Sheneneh Jenkins was one of Martin’s self-portrayed supporting character. She represented the erasure of the Black woman by actively personifying every negative stereotype possible. Sheneneh “wore outrageous outfits that were always skimpy and often in bright colors and satiny material. She was busty and too possessed an enormous behind thanks to considerable padding. Her earrings were huge, her acrylic nails inches long, and her hair weave was plentiful. She was quite promiscuous. She drank 40 ounces of beer straight from the bottle… She was female, yet a brutal buck; an embodiment of the razor-toting Nat stereotype, as she was always ready to fight” (Coleman). The Angry Black Woman stigma is a frustrating stereotype that is provoked everyday with every Black woman in the country. We can’t feel free to express ourselves with our frustrations, whether it be with injustices in the world or in the workplace, without fear of being labeled as angry, aggressive, or combative. I should know. I’ve worn those labels before.


In the end, Martin presented a series that provided not a single liberating Black image. It drew on one-dimensional, limited character types that added up to little more than street-smart buffoons. That became the new formula for Black sitcoms: stereotypical characters of us, portrayed by us – before anyone else could – with underlying tropes of the Black life.
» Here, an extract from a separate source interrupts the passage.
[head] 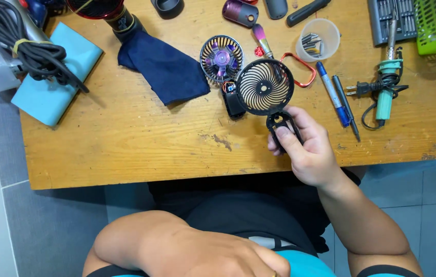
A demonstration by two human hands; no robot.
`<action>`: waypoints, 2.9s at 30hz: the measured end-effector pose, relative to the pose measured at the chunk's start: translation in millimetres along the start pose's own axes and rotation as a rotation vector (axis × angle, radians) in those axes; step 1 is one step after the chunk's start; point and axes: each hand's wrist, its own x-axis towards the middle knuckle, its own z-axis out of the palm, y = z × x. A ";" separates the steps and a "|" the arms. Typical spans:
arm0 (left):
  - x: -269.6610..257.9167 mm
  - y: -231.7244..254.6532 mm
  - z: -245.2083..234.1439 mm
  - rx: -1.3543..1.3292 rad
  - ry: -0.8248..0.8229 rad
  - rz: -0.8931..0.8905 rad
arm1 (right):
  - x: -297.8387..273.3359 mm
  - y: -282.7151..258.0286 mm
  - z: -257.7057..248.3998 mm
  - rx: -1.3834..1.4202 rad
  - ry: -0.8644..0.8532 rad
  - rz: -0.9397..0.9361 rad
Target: Marking, cleaning, and assembling the components of a small handheld portable fan.
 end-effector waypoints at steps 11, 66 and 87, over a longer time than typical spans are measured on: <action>-13.6 24.4 -5.8 0.153 0.066 -0.114 | 0.3 -6.0 15.4 0.039 -0.038 0.002; -51.4 -81.0 17.8 0.164 1.033 -0.296 | -3.4 -28.3 84.0 -0.153 0.008 -0.492; -9.5 -75.2 -99.2 -0.142 0.599 -0.417 | -22.0 0.5 -124.6 -0.450 0.259 -0.335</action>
And after a while, it seemed that this formula was used in every new show that commenced.

With so many shows of the decade to consider, in my opinion, the most relatable shows to exemplify the Black experience were: The Parent ‘Hood – a middle-upper class nuclear family, living in Harlem with four children; Moesha – the episodes of teenage life through the eyes and journal of a Black girl; and Living Single – the story of six friends, living in the same Brooklyn brownstone, sharing personal and professional experiences. Each depict the diversity of life experiences for Black people. Although none of the shows share a single premise, they all handle issues of Black people while utilizing comedy, in ways that were not demeaning.

Where Have We Gone?: 2000’s Television and Beyond

From 1997-2001, the number of Black sitcoms declined from 15 to 6, and continued its descent. By the early 2010s, Black sitcoms faded away on network television such as ABC, NBC, CBS, and FOX. There is a return of reruns of popular sitcoms on BET, Centric, Bounce, MTV2, and TV One.

In the past seventeen years, there have been less than 20 new Black sitcoms to grace broadcast television.

Now, there is a resurgence of our representation in shows such as FX’s Atlanta, HBO’s Insecure, STARZ’s Survivor’s Remorse, OWN’s Queen Sugar, and ABC’s Black-ish but is that nearly enough when shows like The Carmichael Show on NBC was never given a fair chance? Is it fair that broadcast television won’t take an opportunity to showcase our talents in media, thus forcing all the shows that represent us to be shown on cable television channels?

And through the past 40 years, has anyone captured the Black Experience that any man, woman, or child must endure daily? Although it’s purely subjective and the idea of a true Black Experience rests in the time, age, gender, and class of a person – have any of these shows been able to show the forward progression of the Black race without erasing it and/or the struggles born from it? Have they done it without the embarrassing costs of using actors as jesters and furthering stereotypes? Did the shows that truly fit all that criteria stick around for long?


UPDATE: STARZ’s Survivor’s Remorse is cancelled upon completion of this, its fourth, season.